Billionaire Robert Smith’s $35 Million Student Loan Gift to Morehouse Grads Faced Tax Questions

Billionaire Robert Smith generously paid off student loans for graduating Morehouse students in May 2019. According to Business Insider, the amount of money he gave away was $35 million. But there were some tax considerations that made the gifting not as simple as one may think.

Smith
Robert Smith, chairman and chief executive officer of Vista Equity Partners LLC, speaks during the Milken Institute Global Conference in Beverly Hills, California, U.S., on Tuesday, May 1, 2018. The conference brings together leaders in business, government, technology, philanthropy, academia, and the media to discuss actionable and collaborative solutions to some of the most important questions of our time.

The Tax Question

In a resurfaced episode of “Earn Your Leisure,” published on Dec. 13, 2022, Smith told hosts Rashad Bilal and Troy Millings that in order to pay off the HBCU graduating class’s debts, it would have to be considered a gift, which would then be taxed upon the receiver.

“It’s not as easy as you think to pay off somebody’s loan,” Smith said.

He continued, “I know everybody’s like ‘what are you talking about,’ who would have thought because, yeah, who would have thought, right, because if you pay off somebody’s loan either you’re giving them a gift or they’re receiving a gift now they got to pay taxes on it, so there’s a burden to them or increasing burden to you so you’ve got to actually architect a system to do that effectively so that doesn’t create the burden in that process.”

But according to Eric Bronnenkant, head of tax at the online financial adviser Betterment, the student most likely did not have to pay taxes on the money. “The receipt of a gift is excluded from income regardless of the amount or the source,” Bronnenkant told The Washington Post. “Assuming the payment of the graduates’ student loans is classified as a gift, it would be income-tax free.”

However, it comes down to the amount each student received.

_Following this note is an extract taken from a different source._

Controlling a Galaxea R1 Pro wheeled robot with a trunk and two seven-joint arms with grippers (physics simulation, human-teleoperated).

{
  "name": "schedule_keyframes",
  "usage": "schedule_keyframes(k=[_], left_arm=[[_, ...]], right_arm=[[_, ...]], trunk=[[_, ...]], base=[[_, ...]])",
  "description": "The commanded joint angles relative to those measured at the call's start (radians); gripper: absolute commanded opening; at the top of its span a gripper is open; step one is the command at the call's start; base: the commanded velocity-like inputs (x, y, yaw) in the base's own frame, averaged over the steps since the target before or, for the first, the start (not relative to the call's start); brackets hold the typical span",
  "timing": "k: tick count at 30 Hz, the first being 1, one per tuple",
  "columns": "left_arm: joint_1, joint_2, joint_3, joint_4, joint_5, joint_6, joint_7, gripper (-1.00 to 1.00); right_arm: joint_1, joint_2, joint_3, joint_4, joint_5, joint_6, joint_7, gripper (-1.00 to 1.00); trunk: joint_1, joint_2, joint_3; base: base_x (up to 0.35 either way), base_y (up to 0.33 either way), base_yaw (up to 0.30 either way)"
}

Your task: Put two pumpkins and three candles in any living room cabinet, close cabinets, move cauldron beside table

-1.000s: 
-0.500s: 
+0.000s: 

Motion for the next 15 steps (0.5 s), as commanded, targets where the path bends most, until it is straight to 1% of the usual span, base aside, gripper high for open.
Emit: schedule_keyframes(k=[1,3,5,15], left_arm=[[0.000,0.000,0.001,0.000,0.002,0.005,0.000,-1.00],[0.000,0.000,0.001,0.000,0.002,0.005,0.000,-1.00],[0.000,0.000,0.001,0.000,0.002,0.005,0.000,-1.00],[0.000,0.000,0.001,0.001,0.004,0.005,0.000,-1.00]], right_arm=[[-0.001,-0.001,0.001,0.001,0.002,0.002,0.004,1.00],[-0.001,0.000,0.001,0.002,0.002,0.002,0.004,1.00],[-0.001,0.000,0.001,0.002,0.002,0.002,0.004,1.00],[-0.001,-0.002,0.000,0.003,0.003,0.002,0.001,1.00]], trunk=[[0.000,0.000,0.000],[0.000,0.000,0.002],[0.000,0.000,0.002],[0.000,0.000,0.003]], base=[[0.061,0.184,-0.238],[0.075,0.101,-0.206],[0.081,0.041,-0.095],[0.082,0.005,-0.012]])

The year of the gift, “donors were allowed to give up to $15,000 annually to an individual without triggering the reporting of the gift to the IRS,” The Washington Post reported. Still, that didn’t mean taxes would be owed on the gift. The lifetime gift allowance in 2019 was $11.4 million per person.

Smith’s IRS Drama

Smith is no stranger to tax issues.

In 2020, Smith avoided criminal charges despite a four-year investigation by U.S. prosecutors and the IRS into his alleged concealment of over $200 million in income. Facing the possibility of indictment, Smith negotiated a non-prosecution agreement, admitting to tax crimes, paying $139 million, and cooperating in the case against another individual. The agreement allowed Smith to avoid jail time while agreeing to pay penalties, forfeit tax deductions, and cooperate with prosecutors for five years, according to Bloomberg.

Smith, who has an estimated net worth of about $7.05 billion, went on to explain why, despite, the complicated process, he wanted to make the substantial gift.

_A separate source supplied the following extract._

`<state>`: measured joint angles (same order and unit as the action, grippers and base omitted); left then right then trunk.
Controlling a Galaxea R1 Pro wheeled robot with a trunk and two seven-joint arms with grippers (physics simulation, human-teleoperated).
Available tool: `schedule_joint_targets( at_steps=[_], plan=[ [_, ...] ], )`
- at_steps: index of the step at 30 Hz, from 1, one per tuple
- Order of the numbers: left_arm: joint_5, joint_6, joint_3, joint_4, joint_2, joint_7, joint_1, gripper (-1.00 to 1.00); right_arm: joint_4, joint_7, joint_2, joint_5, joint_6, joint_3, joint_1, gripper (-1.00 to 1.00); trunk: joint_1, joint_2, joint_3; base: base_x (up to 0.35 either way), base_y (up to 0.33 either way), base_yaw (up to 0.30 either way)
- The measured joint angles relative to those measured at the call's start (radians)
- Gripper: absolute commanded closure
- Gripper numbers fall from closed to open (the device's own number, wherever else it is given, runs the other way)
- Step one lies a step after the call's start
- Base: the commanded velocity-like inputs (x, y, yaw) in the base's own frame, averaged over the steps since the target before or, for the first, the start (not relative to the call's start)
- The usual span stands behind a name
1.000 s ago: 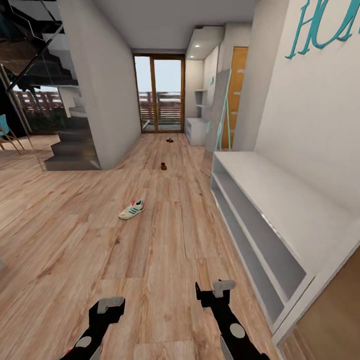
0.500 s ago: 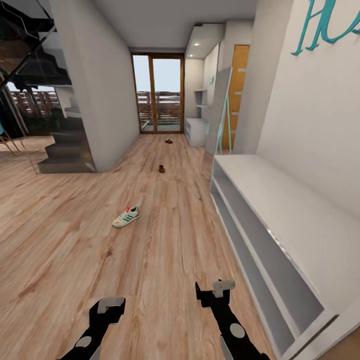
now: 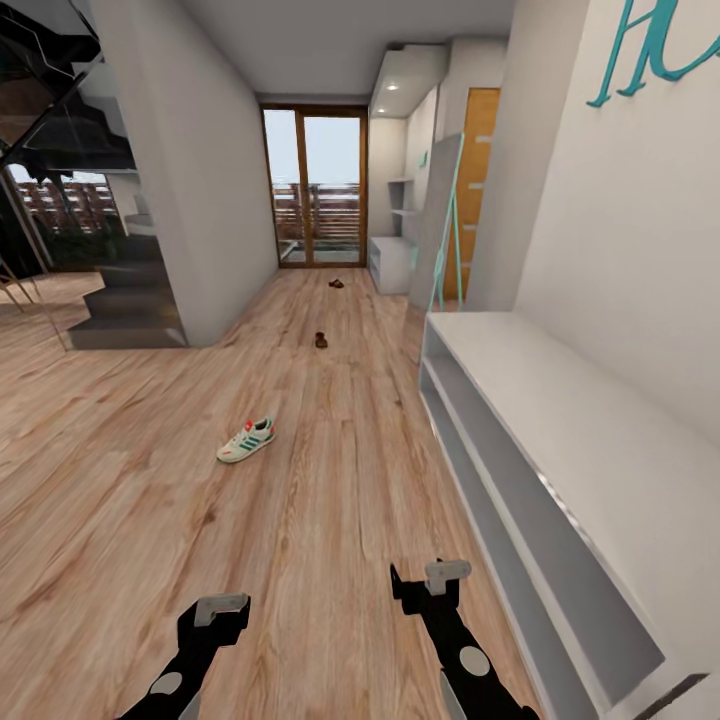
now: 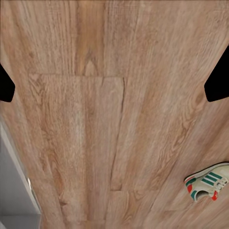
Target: Pick up the two gym shoes and the two sandals from the corridor floor and place them onto the hallstand (shoe rack) in the corridor, making sure they are on the rack and not on the floor. Arrange them so the two gym shoes are next to each other and the two sandals are next to each other.
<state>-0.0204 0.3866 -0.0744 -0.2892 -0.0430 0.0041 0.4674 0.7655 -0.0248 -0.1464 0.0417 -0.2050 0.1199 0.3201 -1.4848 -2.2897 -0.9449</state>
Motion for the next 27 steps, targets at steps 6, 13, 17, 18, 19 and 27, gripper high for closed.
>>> schedule_joint_targets(
  at_steps=[6,13,17,18,19,27],
  plan=[
    [0.002,0.0,-0.001,0.0,0.0,-0.001,0.0,-1.0,0.0,0.0,-0.001,0.0,0.0,0.001,0.0,-1.0,0.0,0.0,0.0,0.283,-0.003,0.0],
    [0.004,0.001,-0.001,0.0,0.0,-0.002,0.0,-1.0,0.001,0.0,0.0,0.0,0.0,0.001,0.0,-1.0,0.0,0.0,0.0,0.326,-0.001,0.0],
    [0.004,0.001,-0.001,0.0,0.0,-0.003,0.0,-1.0,0.001,0.0,0.0,0.0,0.0,0.001,0.0,-1.0,0.0,0.0,0.0,0.336,0.0,0.0],
    [0.004,0.001,-0.001,0.0,0.0,-0.003,0.0,-1.0,0.001,0.0,0.0,0.0,0.0,0.001,0.0,-1.0,0.0,0.0,0.0,0.337,0.0,0.0],
    [0.004,0.001,-0.001,0.0,0.0,-0.003,0.0,-1.0,0.001,0.0,0.0,0.0,0.0,0.001,0.0,-1.0,0.0,0.0,0.0,0.337,0.0,0.0],
    [0.004,0.001,-0.001,0.0,0.0,-0.003,0.0,-1.0,0.001,0.0,-0.001,0.0,0.0,0.002,0.0,-1.0,0.0,0.0,0.0,0.338,0.0,0.0]
  ],
)
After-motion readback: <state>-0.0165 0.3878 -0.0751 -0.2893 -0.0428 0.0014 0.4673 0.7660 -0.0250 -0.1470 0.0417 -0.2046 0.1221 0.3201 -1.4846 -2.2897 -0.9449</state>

“What I learned is over 60 percent of African-American wealth goes towards servicing student loans,” he said. “Okay, you come out you’ve got $60- $80-, $120,000 worth of student loans now you’re paying interest on those loans something happens in your family, you lose your job, whatever, now that compounds and it can be decades before you’ve paid off those student loans that inhibit your ability to buy stocks, bonds, a house, invest in a business, you see what I mean? and I was like well that’s just unconscionable because mostly student loans are paying back to the United States government.”

Smith also introduced the Student Freedom Initiative, aiming to provide equitable access to education funding.

“So then I thought well what’s a better way to do it this is what’s the better equilibrium system; the better equilibrium system is to create a fund it’s called the Student Freedom Initiative. We raise money, I put in a bunch of money, and now these students borrow from the fund,” the wealthiest Black man in America said on the podcast.

This initiative involves creating a fund where students can borrow money at low interest rates, with flexibility for life interruptions like caring for family. If students work in community service or low-paying jobs, their debt can be forgiven by contributing back to the fund. Additionally, Smith suggests corporations allocate 2 percent of their earnings toward community development projects tailored to address local needs, such as healthcare, banking, and access to quality food.

How Robert Smith Made His Billions

Smith, CEO of Vista Equity Partners, has become even more affluent as a result of the sale of Apptio, a provider of financial and operational IT monitoring and optimization software to businesses that he sold to IBM in the summer of 2023.

Vista Equity Partners announced in late June 2023 that it had struck a deal to sell Apptio to IBM for $4.6 billion, yielding a 142 percent return on Smith’s $1.9 billion investment Vista spent in 2019 to purchase the Bellevue, Washington-based software company.